Bild: Art-Rock, gepaart mit dem seltsamen Verlangen nach Doo Wop und Soul - das…
Vor vier Jahren, als die komplizierte Kunstmusik von Grizzly Bear noch
etwas hilflos mit "Anti-Folk" oder "New Weird America" charakterisiert
wurde, verloren sich keine 30 Leute auf ihrem Konzert in Hamburg. Dass es
diesmal anders werden würde, war ausgemachte Sache. Im Frühjahr hat die New
Yorker Band mit "Veckatimest" eines der Alben des Jahres vorgelegt, dann
folgte ein wegweisender Auftritt in der Talkshow von David Letterman, und
es ging mit Radiohead auf große US-Tour. Der geräumige Hamburger Club
Grünspan ist zum Auftakt ihrer Deutschlandtournee jedenfalls ausverkauft.
Viel studentisches Volk tummelt sich da.
Auf der Bühne findet sich allerlei rockverneinendes Equipment wie ein
elektrisches Hackbrett. Flankiert wird die Bühne von sechs unterschiedlich
hohen Lichtgalgen, von denen mehrere nackte Glühbirnen in einer Art
Einmachglas baumeln. Eine Parodie auf die extravagant-bombastischen
Bühnenbilder von Depeche-Mode-Designer Anton Corbijn? Oder der leise
Protest gegen die Einführung von Energiesparlampen? Ist das überhaupt ein
Thema in New Yorks kreativ hoch gelobter Kunstpopszene?
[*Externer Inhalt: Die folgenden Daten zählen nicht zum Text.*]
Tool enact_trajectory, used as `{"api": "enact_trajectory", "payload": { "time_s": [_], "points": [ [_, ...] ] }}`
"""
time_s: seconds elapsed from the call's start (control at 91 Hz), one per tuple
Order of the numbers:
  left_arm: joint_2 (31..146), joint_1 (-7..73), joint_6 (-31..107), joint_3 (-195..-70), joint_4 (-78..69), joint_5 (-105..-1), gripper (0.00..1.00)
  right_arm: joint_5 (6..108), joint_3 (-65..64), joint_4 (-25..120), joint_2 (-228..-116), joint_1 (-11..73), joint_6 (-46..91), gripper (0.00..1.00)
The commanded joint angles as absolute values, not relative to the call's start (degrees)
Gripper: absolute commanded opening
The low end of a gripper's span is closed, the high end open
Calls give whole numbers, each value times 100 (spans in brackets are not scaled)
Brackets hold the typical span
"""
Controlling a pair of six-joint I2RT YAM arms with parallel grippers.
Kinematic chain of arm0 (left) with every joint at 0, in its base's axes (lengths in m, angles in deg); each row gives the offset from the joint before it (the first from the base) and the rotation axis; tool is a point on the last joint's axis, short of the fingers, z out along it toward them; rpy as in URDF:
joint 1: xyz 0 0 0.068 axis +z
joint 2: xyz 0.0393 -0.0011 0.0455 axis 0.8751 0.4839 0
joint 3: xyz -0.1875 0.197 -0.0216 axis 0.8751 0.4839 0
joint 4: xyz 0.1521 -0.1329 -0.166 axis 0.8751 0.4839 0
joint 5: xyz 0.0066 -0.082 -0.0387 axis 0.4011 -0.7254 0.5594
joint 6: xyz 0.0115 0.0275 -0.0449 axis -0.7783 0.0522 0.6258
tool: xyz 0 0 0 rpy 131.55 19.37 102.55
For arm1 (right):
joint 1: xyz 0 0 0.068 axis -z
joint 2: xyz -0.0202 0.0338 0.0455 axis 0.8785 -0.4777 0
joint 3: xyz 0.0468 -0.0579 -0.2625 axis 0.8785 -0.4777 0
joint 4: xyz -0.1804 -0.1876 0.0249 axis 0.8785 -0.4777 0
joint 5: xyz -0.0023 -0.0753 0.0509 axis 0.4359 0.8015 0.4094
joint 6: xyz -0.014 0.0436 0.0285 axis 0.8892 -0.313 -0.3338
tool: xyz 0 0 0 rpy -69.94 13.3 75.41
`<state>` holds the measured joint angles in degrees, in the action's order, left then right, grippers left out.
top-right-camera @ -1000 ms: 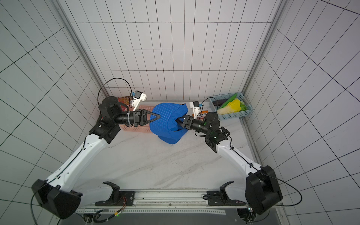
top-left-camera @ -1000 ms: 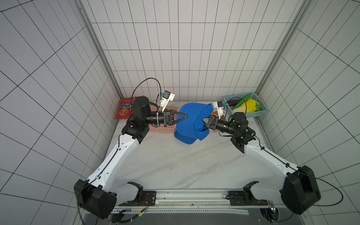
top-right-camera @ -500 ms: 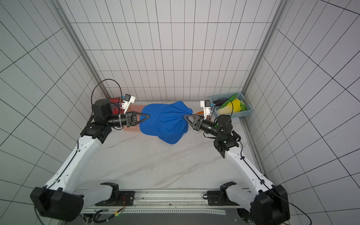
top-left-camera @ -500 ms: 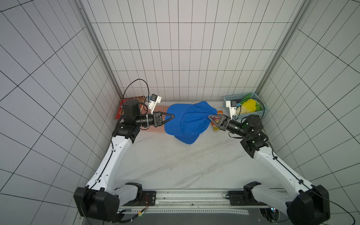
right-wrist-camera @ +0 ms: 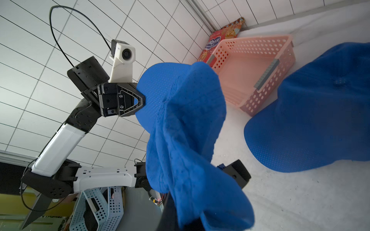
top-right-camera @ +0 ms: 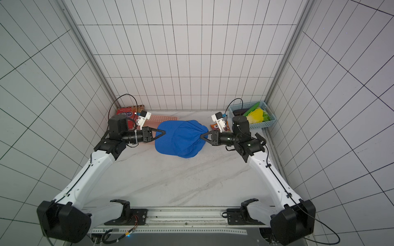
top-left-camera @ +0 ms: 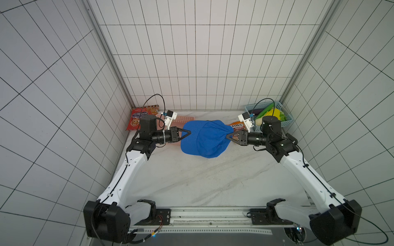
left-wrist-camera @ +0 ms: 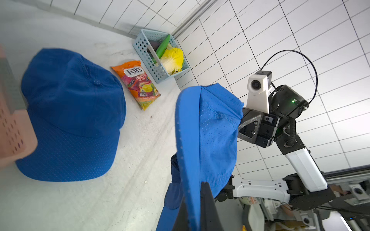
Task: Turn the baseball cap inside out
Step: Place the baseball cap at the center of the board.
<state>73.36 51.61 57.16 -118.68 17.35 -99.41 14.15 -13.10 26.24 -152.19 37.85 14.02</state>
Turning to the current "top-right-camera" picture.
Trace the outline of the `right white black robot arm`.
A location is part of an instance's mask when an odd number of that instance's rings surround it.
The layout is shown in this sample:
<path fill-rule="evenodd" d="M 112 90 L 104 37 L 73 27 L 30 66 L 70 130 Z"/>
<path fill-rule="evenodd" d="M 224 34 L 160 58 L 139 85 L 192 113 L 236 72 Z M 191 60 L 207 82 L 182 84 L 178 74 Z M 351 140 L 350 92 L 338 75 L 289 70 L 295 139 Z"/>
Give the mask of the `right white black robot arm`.
<path fill-rule="evenodd" d="M 311 235 L 315 228 L 316 207 L 310 200 L 303 200 L 281 176 L 269 159 L 266 139 L 250 132 L 244 116 L 233 117 L 232 131 L 222 113 L 212 115 L 218 130 L 201 134 L 200 138 L 212 146 L 233 146 L 243 161 L 253 168 L 268 188 L 274 202 L 265 205 L 256 198 L 241 203 L 238 209 L 227 209 L 222 215 L 231 225 L 265 225 L 271 243 L 289 245 Z"/>

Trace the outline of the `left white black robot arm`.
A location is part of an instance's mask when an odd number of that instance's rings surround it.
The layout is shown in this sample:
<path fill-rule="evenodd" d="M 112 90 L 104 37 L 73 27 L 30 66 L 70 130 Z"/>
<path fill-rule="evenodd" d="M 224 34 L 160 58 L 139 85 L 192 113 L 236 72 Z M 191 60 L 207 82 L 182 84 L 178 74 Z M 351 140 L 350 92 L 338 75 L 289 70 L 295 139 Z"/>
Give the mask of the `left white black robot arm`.
<path fill-rule="evenodd" d="M 165 131 L 145 127 L 145 118 L 140 116 L 130 130 L 126 115 L 115 115 L 108 120 L 108 130 L 95 146 L 90 158 L 76 177 L 52 201 L 43 201 L 37 208 L 37 215 L 43 235 L 51 238 L 78 243 L 87 233 L 106 222 L 116 225 L 138 223 L 130 203 L 113 199 L 106 206 L 84 212 L 88 195 L 105 173 L 118 159 L 127 145 L 153 142 L 166 134 Z"/>
Zwei ihrer hellsten Sterne - Grizzly Bear und St. Vincent - haben sich nun
zum Banddoppel zusammengetan, wobei die fünf oder sechs Stücke der
ätherischen Klangweltenbauerin St. Vincent leider im Chaos ihres
Maschinenparks untergehen. Nie findet die traumwandlerische Stimme der
schwarz gelockten Sängerin Annie Erin Clark den Steigbügel ihrer
Rhythmusmaschine. Das ändert sich nur, als zum steinerweichend schönen
Finale "The Party" Grizzly-Bear-Gitarrist Daniel Rossen die Bühne betritt.
Der Mann, der einen veritablen jungen Paul Simon abgeben würde, lenkt den
St.-Vincent-Auftritt sanft und bescheiden aus der Krise.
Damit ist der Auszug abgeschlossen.